![]() |
Apologies for absence
Carol, Chris, Morna and Rosemary had sent their apologies.
minutes of the last meeting.
These were accepted
Report from Computing Executive Group.
Alastair reported on the schedule for the Appleton Tower refurbishment.
There will be one Appleton Tower support office and it would be located somewhere on level 3, 4 or 5. Space on levels 3 and 4 will be in high demand and so it is very likely that all computing staff will be based in the Forum.
The JCMB labs would close in mid June 2007 but we would probably still have use of the JCMB machine room until sometime in 2009.
Reports from units.
Infrastructure.
The unit members have been doing upgrades of servers to FC5 and it had thrown up a few issues. Machine monitoring of UPSs over USB is unstable and they are now using dongles so that they can use the serial interface. They are about half way through upgrading the routers.
Toby has been testing new OpenLDAP code in the development release and as it seems to be OK will be putting it in the testing release.
Under FC5 LDAP servers will, by default, only serve data to the local machine and this should be born in mind when setting up LDAP servers for the Suns which use an external LDAP server.
Some machines are showing problems with LDAP and Toby has requested that if anyone comes across a machine that is showing authentication errors then Toby should be informed of the host name and the time that the failure occurred. He should also be informed of any machines that have needed to be rebooted because of this problem.

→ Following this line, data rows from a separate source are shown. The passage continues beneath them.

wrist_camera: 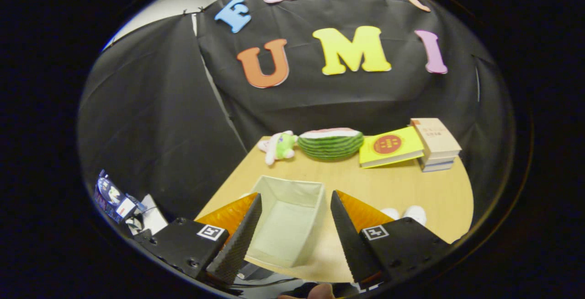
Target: Open the storage box then place both shoes into the box .Put the left shoe in first, then the right shoe, with the right side of both shoes facing outward in a uniform manner.
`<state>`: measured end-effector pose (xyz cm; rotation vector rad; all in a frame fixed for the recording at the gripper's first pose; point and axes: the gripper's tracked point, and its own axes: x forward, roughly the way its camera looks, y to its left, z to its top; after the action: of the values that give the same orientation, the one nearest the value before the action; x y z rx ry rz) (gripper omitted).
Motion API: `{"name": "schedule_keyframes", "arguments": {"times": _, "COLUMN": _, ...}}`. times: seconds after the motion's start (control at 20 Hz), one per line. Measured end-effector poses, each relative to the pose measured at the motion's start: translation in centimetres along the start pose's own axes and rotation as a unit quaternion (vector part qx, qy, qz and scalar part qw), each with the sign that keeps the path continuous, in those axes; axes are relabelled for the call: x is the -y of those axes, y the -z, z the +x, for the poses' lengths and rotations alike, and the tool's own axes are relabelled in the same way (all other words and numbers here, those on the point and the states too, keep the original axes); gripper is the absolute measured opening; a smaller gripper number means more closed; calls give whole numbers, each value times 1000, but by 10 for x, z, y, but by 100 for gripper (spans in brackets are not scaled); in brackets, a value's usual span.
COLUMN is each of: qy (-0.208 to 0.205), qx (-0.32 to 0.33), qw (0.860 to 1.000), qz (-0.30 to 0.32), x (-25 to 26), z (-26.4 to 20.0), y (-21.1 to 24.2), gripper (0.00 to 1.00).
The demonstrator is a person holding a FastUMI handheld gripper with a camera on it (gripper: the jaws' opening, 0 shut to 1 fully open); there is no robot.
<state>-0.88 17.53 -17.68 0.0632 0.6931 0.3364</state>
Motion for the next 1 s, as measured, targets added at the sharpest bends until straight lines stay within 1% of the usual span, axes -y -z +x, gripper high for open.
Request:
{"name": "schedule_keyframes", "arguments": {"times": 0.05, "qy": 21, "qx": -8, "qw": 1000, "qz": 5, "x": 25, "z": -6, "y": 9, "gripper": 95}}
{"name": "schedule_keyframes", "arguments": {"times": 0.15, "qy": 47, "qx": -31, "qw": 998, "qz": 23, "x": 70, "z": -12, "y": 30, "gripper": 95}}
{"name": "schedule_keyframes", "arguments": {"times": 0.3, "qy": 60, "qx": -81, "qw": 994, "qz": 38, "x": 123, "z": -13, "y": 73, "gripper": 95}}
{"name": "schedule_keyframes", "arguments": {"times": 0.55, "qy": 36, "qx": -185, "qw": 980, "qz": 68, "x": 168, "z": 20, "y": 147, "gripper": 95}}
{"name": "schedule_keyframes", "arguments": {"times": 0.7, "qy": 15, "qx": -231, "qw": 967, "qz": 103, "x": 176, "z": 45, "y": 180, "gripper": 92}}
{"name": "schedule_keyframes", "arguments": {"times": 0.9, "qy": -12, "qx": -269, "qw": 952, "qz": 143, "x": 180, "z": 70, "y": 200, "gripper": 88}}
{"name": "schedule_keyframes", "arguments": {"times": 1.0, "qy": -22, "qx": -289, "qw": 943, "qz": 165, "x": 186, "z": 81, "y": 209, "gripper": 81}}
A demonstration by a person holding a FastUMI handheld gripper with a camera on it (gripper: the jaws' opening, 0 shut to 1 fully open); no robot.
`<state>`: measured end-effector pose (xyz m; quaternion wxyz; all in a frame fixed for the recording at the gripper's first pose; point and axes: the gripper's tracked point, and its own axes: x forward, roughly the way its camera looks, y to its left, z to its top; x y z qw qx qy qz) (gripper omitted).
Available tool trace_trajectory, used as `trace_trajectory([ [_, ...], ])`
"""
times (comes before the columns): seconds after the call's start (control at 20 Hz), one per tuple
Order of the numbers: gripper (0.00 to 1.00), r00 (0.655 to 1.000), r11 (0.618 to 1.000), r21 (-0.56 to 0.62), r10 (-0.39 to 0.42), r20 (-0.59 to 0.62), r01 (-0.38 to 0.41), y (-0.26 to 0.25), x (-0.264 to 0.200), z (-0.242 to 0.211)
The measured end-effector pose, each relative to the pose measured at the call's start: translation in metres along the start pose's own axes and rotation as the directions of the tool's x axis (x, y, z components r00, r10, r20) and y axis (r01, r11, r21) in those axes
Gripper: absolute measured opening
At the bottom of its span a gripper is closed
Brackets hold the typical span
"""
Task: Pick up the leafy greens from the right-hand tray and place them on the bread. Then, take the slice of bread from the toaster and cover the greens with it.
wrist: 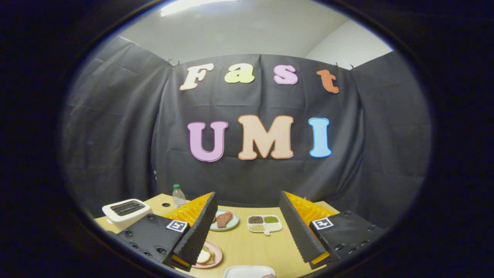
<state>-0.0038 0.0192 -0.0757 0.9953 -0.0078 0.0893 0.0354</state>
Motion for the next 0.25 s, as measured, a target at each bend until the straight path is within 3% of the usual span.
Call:
trace_trajectory([
  [0.25, 1.0, 1.0, 1.0, 0.0, -0.007, 0.008, 0.007, -0.0049, 0.0024, 0.0036],
])
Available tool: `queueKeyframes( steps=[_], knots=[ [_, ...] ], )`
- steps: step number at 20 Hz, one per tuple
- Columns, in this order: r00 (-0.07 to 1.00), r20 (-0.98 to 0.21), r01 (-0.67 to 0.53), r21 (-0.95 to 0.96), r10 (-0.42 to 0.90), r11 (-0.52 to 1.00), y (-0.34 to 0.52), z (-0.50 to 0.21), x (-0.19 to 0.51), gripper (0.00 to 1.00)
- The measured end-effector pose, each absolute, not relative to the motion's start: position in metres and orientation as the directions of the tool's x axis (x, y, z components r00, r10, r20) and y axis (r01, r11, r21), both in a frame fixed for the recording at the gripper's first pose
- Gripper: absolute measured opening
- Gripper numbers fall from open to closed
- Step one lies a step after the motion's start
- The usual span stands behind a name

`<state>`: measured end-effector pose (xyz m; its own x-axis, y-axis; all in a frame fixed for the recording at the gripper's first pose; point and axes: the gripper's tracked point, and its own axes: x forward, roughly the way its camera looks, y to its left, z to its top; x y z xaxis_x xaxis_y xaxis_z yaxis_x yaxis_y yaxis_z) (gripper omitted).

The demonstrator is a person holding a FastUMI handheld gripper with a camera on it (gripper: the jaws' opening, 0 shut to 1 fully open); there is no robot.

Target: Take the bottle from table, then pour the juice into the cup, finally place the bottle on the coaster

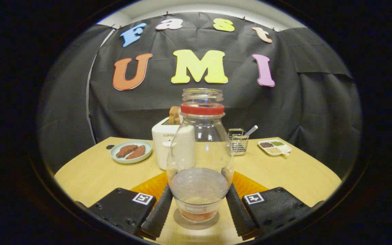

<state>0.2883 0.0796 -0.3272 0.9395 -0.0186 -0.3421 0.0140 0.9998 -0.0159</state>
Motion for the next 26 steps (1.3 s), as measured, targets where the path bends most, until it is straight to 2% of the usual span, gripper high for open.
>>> queueKeyframes(
  steps=[12,14,17,26],
  knots=[
    [0.928,-0.371,0.017,-0.017,-0.023,1.0,0.081,-0.355,0.278,0.85],
    [0.927,-0.375,0.022,-0.017,-0.027,1.0,0.079,-0.355,0.279,0.9],
    [0.943,-0.332,0.013,0.006,-0.01,1.0,0.081,-0.336,0.276,1.0],
    [0.97,-0.239,0.031,-0.049,-0.042,0.998,0.085,-0.26,0.238,1.0]
  ],
)
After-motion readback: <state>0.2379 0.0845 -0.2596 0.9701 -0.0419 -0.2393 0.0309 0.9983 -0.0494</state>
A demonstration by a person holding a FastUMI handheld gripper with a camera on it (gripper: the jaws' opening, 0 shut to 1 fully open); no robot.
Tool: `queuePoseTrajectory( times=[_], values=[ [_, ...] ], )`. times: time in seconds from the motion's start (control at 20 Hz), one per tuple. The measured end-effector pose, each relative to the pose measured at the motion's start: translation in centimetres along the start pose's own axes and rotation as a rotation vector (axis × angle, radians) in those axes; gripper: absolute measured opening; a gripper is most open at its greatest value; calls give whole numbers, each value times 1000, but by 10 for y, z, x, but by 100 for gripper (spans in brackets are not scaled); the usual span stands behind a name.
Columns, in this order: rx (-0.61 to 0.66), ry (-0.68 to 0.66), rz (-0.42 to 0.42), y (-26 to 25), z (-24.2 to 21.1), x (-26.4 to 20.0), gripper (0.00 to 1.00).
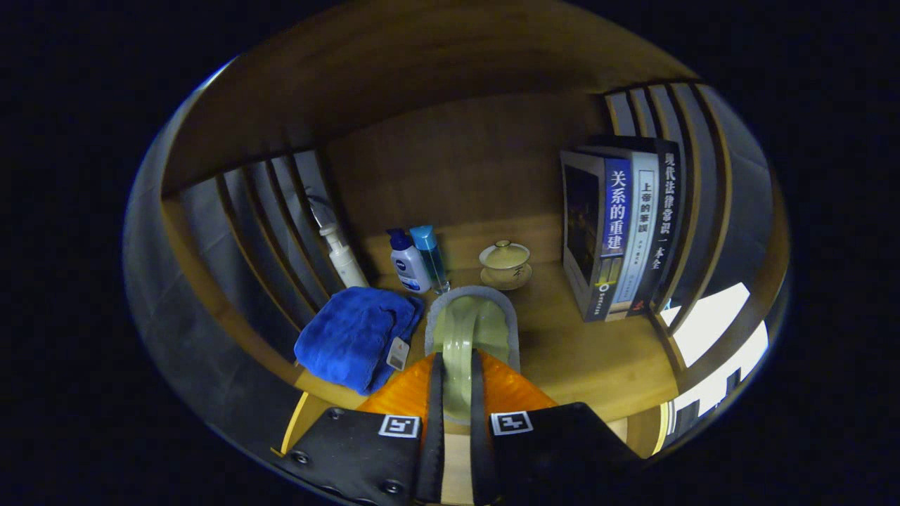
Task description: Pull open the drawer, take out the items inside it, and place them on the countertop above the cabinet.
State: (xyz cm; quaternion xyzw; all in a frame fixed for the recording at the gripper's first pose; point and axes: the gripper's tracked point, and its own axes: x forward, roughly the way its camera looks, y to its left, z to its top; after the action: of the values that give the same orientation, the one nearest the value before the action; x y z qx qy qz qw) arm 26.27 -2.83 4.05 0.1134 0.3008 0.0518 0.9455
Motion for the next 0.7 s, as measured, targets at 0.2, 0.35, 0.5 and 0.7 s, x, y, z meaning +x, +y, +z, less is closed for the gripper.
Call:
queuePoseTrajectory(
  times=[0.2,0.35,0.5,0.7],
  values=[
    [-14,52,-19,-15,0,38,24],
    [35,119,-30,-29,-12,52,24],
    [42,134,-50,-43,-15,54,24],
    [41,136,-53,-43,-17,53,23]
  ],
)
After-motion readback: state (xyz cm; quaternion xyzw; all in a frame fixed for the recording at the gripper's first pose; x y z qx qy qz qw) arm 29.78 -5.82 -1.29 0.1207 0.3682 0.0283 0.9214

George has upgraded the firmware on all the KB switches. Since there was a need for additional switch ports in Appleton Tower an HP 40 port Gigabit switch has been ordered for installation in one of the racks in the Appleton Tower server room.
The rationalisation of console ports in the Buccleuch Place server room has now been done and a Cyclades serial console server box freed up for later use in Appleton Tower. Alastair mentioned that he had been looking at the possibility of using IPMI (Intelligent Platform Management Interface) as a possible alternative to serial consoles.
Managed Platform.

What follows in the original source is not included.